2)    External life issues: stressors unrelated to the relationship itself (health, work, grief, living in extreme poverty, living in a war zone, etc) that indirectly erode relational satisfaction.

3)    Fundamental incompatibilities: mismatches in religious belief, values, physical attraction, wanting children, life goals, psychological or developmental wounds, etc, that may require dissolution if they can’t be managed or compromised.

4)    Bad beloveds: one or more partner is just not a good/mature/faithful/honest enough person to sustain a good relationship.

From an economic and rational-choice perspective, relationships can be modelled as systems of interdependent utility functions. Category 1 problems (minor everyday issues) represent low-cost inefficiencies that persist due to limited self-awareness or lack of proper attention and responsibility. On their own, these should never be the cause of breaking up. If all your problems are category 1 problems, then with more truthseeking and effort, your relationship is likely to be sustainable and healthy.
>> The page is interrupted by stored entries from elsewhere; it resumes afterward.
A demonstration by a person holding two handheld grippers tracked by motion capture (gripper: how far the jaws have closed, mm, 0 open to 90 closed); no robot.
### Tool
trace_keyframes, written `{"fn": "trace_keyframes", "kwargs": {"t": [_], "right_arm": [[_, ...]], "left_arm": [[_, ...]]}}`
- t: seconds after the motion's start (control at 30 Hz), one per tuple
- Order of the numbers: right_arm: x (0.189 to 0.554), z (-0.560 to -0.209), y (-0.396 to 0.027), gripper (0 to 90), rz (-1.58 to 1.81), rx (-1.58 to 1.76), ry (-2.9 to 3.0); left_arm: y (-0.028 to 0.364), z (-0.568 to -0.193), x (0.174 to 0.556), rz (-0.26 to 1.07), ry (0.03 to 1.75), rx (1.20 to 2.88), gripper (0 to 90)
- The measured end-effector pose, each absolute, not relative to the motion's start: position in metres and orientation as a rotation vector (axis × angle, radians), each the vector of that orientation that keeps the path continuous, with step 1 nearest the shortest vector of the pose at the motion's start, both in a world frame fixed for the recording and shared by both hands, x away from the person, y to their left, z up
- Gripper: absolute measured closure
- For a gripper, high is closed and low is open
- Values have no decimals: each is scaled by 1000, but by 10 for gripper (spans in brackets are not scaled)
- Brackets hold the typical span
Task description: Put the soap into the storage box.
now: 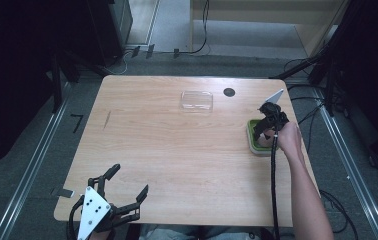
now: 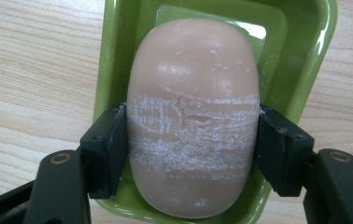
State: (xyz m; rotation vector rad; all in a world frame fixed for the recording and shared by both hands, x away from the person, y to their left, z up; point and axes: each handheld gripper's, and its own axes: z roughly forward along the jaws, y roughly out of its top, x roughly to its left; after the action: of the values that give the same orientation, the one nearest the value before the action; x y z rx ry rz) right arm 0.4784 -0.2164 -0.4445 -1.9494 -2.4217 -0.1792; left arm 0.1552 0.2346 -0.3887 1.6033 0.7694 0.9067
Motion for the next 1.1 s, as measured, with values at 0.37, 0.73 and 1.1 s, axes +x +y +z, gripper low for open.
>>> {"fn": "trace_keyframes", "kwargs": {"t": [0.37,0.73,1.1], "right_arm": [[479,-446,-213,347,-169,-1961,-2423],[477,-438,-208,286,-156,-1954,-2460],[465,-421,-205,163,-112,-1864,-2507]], "left_arm": [[235,-389,157,904,771,1605,113],[236,-389,157,902,772,1605,113],[233,-389,155,907,758,1610,113]]}}
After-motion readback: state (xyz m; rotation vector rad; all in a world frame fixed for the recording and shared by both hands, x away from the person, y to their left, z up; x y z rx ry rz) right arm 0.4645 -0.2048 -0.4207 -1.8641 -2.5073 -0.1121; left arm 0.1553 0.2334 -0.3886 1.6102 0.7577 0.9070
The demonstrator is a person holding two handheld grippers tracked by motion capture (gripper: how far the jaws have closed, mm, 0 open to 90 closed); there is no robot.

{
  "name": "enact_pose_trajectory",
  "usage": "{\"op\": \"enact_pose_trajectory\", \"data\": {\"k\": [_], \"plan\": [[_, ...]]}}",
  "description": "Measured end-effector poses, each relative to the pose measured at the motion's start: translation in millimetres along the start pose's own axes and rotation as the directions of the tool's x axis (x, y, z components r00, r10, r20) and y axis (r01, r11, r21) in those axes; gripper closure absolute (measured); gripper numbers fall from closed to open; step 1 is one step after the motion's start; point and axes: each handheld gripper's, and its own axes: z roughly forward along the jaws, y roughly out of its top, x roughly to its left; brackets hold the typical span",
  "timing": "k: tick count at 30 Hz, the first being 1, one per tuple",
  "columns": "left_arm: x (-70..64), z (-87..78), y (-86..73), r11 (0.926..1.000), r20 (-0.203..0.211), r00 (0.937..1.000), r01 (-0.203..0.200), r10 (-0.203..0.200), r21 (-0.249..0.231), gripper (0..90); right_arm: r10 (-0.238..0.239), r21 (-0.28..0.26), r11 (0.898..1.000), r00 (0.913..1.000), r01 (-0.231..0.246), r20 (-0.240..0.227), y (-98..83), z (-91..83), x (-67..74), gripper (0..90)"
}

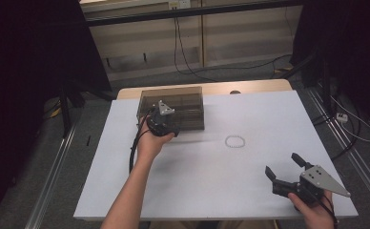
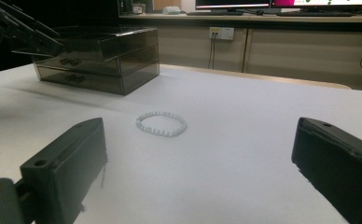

Category 2 problems (external life issues) act as negative shocks to the relationship’s system - they depress relational utility without necessarily reflecting intrinsic partner quality or compatibility. Jack and Jill may be compatible as a couple, but a big stress, crisis or trauma unrelated to the relationship itself can cause dissolution. However, many relationships not only survive these but go on to be stronger because of how the beloveds got through the situation together. Couples ill-equipped to deal with category 2 problems will likely find that cumulative transaction costs and emotional debt make optimisation nearly impossible.

Category 3 problems (fundamental incompatibilities) are usually a deal-breaker - and often should be - because they are akin to essential structural mismatches in alignment, where they cannot be mitigated or reconciled. And lastly, category 4 problems (bad beloveds) are usually insurmountable without radical change, because they not only naturally generate lots of category 1 and 3 problems, but bad beloveds constitute agents whose behaviour systematically destroys utility for their partner, necessitating that ‘fail fast’ exit rather than further investment is the dominant and prudent strategy.

I believe that a proper understanding of these categories provides a framework for evaluating relational investment, risk, and potential returns. I also believe that any unmarried, childless couple can work together to assess their relationship in the short-to-medium term, under the above heuristic, and have a judicious stab at whether to invest more in the relationship or dissolve it and (hopefully) part amicably.